9/6/12

Total Recall (2012)

Please don't remake Scanners, though.
The Total Recall remake it out now. A Robocop remake is going to be released next year. All we need is a reboot of Starship Troopers and the Paul Verhoeven Sci-fi Trilogy will be all ruined!

Nah, just kidding. I actually liked this Total Recall about as much as I liked the original. The original had decent action scenes, really cool set designs and costumes, and some interesting sci-fi concepts. The new one matches those strengths beat-for-beat, and aside from trying to be a bit too serious, measures up to the original.
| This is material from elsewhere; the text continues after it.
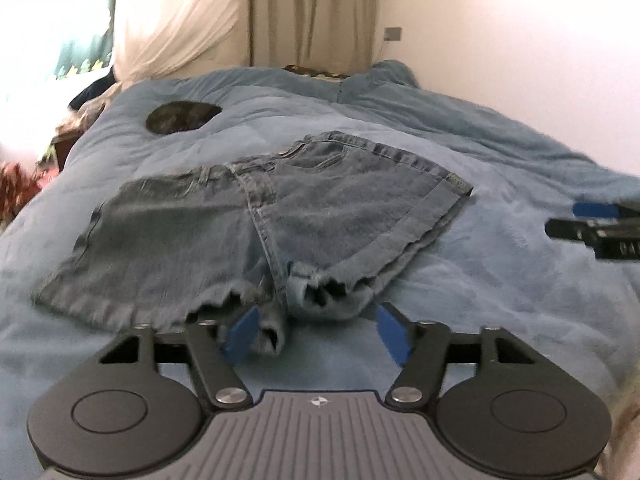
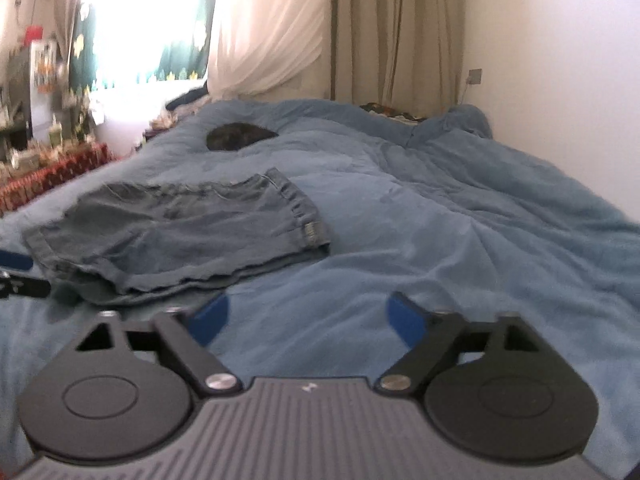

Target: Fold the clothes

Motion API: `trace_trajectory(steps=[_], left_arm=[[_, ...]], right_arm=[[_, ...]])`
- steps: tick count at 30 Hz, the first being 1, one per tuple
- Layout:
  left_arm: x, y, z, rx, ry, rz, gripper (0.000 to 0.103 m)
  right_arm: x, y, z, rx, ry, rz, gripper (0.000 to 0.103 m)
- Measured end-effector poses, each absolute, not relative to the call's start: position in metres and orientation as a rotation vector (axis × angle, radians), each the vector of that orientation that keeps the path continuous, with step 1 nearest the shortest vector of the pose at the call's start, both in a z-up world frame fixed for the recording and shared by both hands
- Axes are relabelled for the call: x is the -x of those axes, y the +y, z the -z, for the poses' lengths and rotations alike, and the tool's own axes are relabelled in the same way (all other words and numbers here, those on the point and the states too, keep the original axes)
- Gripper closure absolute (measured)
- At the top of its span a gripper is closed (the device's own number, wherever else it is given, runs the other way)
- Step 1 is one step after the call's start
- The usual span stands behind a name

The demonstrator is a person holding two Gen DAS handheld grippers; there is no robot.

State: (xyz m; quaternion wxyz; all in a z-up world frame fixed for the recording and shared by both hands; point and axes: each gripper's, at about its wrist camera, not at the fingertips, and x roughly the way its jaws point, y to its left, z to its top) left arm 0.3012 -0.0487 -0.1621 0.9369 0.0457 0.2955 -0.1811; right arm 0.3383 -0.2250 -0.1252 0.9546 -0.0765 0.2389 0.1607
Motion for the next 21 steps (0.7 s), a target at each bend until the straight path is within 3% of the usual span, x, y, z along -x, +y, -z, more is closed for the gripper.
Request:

For those not in the know, Total Recall is the story of Douglas Quaid (Arnold Schwarzenegger/Colin Farrell), a lowly labourer having a boring life with his absurdly hot wife. For some reason, he is not satisfied in his life and finds himself drawn to news about the conflict between the evil authority and the rebels of the colony. He sees news for a company called Rekall, which sells virtual vacations in the form of lifelike memories inserted right into the mind of the customer, and decides to try it out. However, in the aftermath of the procedure, he finds out that in truth he is a secret agent gone rogue who has been captured and fed with false memories of being a labourer to keep him down. He embarks on a quest to find the truth about himself, and save the colony from its evil oppressors.

The major story differences between the versions are the following: in the original, the colony is in Mars, while in the remake it's in Australia (connected via an elevator that passes straight through the core of the Earth); in the original, the bad guys are an evil corporation, while in the remake they're the government; in the original, the added intrigue of the plot comes from secret Martian technology and mutants, while in the remake it comes from the evil government having robot soldiers and the politics of the situation; the original has the villain's right hand man Richter (Michael Ironside) as the secondary bad guy, while the remake promotes Quaid's fake wife Lori (Sharon Stone/Kate Beckingsale) to fill this role.

The remake puts a lot of effort right from the start into making the viewer believe Quaid is unsatisfied with his life on some strange level he's not able to explain. I really like that, though what I don't like is the fact that instead of having really vague dreams about being in the colony, he has really specific dreams about the exact circumstances of being captured by the state, which removes all ambiguity about whether or not the whole movie is just a dream.

Another thing they do their damn best to sell is the world. The opening info dump is a bit ham-handed, but makes sense (aside from a later, really weird scene that implies that London is an irradiated wasteland, even though Britain is among the only places in the world that's habitable), and then there's the set design. The establishing shots of the Colony and Britain look too similar for my tastes, but the actual streets of the countries look so radically different, with the hovercar highways and the floating buildings and whatnot. The roofs and back-alleys of the Colony serve as the locales of some really intense chase scenes that make great use of sets for scripting.

Overall, the first half of the movie has really good action, while the ending falls short on this. The previously-mentioned chases at the Colony and a fantastically tense extended action scene involving futuristic elevators were my definite favourites. The movie's advertising focused a lot on hovercar-chases, but they put all the hovercar-stuff worth seeing into the trailers, so... pointless.

The movie's main problem is its tone. It tries a bit too hard to go for deep emotional drama, which causes its shortcomings on the narrative side to be all the more visible. The girlfriend character is sorta one-note, the evil scheme of the villain makes little sense and the rebels are left really vaguely defined in regards to what they actually do to accomplish their goals. All this would be easily overlookable if the tone was campy and bright.

It's a fine movie, and a worthy remake. The references toward the original were a bit too on-the-nose at times, it's too serious for its own good and it's more straightforward, but other than that, I liked it. Go see it to get your action fill, if you're short on running and gunning right now.

(PS. Throughout this review, I have referred to the 1990 film as "the original". I know both movies are adaptations of a novel.)

(PPS. There is a three-breasted woman in the remake. So if you only want to see an update on that, good for you.)